Lowering Mechanical Noise Floor in Speakers - page 4
Lastly, I varied the panel material's Young's modulus, a mechanical parameter that effectively characterizes a panel's stiffness. As expected, we see that IL response variations happen primarily in the lowest decades of the IL response spectrum; IL increases as E increases. Note too that with increased stiffness we see the first, lowest frequency IL minimum shift upward in frequency.
To complete the simulation run, I applied various simulated IL response spectra to actual db-SPL driver response curves, which resulted in predicted panel acoustic response, when driven by the acoustic pressure waves generated by the driver enclosed within the simulated polymer composite cabinet. The simulations were then run, producing predicted results of dB-SPL measurements, taken at 1 meter, outside the cabinet.
Baseline
The top curve is the dB-SPL response of the driver, measured at one meter. The bottom curve is that of the predicted response as measured at a distance of 1 meter outside the simulated cabinet that totally encloses the driver.
Keep in mind these results are for an enclosure that contains no sort of sound-absorbing filling or liner; thus the thermodynamic condition obtaining within the enclosure is adiabatic. As well, the simulation does not take into account panel acoustic output resulting as a consequence of mechanical vibrations originating at the driver's frame.
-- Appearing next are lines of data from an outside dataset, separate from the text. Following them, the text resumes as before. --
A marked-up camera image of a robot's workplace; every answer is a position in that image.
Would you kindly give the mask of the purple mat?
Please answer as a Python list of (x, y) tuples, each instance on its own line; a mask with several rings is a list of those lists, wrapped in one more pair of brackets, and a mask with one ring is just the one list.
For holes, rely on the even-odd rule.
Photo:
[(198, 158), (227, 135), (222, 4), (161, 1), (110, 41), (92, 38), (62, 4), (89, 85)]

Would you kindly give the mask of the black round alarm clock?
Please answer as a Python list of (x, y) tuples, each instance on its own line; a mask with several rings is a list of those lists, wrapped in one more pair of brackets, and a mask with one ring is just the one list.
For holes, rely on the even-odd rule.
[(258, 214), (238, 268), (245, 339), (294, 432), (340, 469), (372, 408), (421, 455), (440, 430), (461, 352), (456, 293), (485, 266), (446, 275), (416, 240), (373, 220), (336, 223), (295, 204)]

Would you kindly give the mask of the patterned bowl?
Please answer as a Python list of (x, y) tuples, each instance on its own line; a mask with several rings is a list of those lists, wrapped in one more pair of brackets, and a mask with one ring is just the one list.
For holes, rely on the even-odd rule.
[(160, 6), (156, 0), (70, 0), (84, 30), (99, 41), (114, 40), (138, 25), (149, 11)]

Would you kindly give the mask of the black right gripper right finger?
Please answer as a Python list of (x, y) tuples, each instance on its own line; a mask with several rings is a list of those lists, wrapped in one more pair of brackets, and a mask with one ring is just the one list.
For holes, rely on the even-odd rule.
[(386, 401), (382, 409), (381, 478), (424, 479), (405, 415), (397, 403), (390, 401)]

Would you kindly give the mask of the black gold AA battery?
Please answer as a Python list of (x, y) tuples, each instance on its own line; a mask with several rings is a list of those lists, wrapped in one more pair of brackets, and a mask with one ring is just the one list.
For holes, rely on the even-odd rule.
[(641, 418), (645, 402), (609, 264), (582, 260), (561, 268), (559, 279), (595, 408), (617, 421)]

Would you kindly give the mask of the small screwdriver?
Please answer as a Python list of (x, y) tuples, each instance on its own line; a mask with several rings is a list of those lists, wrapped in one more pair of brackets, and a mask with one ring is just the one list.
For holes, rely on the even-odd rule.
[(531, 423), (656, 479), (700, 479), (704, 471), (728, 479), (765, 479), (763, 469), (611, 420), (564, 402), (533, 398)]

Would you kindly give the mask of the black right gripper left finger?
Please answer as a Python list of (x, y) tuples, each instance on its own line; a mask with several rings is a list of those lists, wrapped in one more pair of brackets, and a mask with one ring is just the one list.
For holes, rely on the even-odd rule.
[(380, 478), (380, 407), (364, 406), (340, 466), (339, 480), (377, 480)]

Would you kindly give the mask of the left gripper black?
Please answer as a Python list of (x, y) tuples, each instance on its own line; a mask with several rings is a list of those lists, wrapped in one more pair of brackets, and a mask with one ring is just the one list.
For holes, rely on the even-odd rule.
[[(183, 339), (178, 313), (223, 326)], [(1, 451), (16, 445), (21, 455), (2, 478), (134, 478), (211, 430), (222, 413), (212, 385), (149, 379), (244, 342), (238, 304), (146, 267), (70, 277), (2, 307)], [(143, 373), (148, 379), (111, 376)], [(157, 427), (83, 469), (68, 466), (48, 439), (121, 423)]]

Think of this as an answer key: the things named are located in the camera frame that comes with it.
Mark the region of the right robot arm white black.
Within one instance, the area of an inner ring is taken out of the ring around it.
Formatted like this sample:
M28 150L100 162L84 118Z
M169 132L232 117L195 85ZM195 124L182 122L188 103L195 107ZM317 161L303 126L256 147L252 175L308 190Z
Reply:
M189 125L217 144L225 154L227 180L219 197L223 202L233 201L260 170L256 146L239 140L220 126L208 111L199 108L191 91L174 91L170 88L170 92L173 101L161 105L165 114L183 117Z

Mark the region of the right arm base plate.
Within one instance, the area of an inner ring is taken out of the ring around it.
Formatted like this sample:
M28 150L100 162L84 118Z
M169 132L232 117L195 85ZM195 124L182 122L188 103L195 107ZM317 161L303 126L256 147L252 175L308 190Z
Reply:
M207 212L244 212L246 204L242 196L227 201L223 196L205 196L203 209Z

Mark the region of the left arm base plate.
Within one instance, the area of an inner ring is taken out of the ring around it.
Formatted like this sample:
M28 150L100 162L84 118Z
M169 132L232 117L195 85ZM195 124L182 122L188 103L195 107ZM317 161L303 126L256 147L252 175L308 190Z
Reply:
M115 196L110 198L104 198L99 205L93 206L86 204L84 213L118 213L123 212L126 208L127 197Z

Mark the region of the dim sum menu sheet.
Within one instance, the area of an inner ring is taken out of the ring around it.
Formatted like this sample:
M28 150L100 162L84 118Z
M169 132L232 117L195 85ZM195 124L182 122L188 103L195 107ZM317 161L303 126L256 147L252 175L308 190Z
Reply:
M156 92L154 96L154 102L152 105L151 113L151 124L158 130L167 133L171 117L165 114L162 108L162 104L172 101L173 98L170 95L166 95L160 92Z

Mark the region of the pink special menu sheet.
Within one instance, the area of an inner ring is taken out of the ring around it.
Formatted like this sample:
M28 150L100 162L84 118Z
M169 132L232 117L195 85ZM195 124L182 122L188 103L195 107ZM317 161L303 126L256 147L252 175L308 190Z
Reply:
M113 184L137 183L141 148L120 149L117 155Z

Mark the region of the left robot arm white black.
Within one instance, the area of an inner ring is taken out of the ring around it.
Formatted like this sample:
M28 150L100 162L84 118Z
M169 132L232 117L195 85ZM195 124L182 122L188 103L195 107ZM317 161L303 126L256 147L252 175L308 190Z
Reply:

At any rate, once having established a performance baseline I then ran a further set of simulations, each with the purpose of exploring the effects of varying mechanical properties of the cabinet panel's material. (Keep in mind that in each of the following simulations the top curve hovering around 100 dB Spl is that of the driver when not enclosed by the cabinet.)
Density Variations
My first simulation series held all properties constant, except for density. Varying density produced substantial differences in the amount of insertion loss and in turn substantial affects on panel acoustic output. The resulting curves show that more dense the material, the higher the insertion loss, resulting in a decreased panel dB SPL levels.
Next, I re-ran the simulation, this time holding all parameters constant, save stiffness. Increasing stiffness did
have an effect on IL, but it took quite a substantial increase in panel stiffness before significant changes
in IL and thus panel acoustic output became evident. We can see from the graph that IL did increase as stiffness increased, and at the lower end of the response spectrum, just as predicted by theory.
Stiffness Variations
Last, I ran a series of simulations holding all parameters constant, save thickness. As we can see in the accompanying graph, increasing panel thickness increases IL.
Conclusion
In this article we have seen that panel resonances, either structural or airborne in origin, can have effects, usually deleterious in nature, on system response. We have also seen that the designer has at his or her disposal a effective means by which these resonances can be damped, dispersed or otherwise shifted out of the frequency range of interest. I think it also fair to say that the use of such modeling techniques as FEA can be an invaluable, efficient tool where it comes to exploring various design solutions when seeking to lower the mechanical noise floor of the system.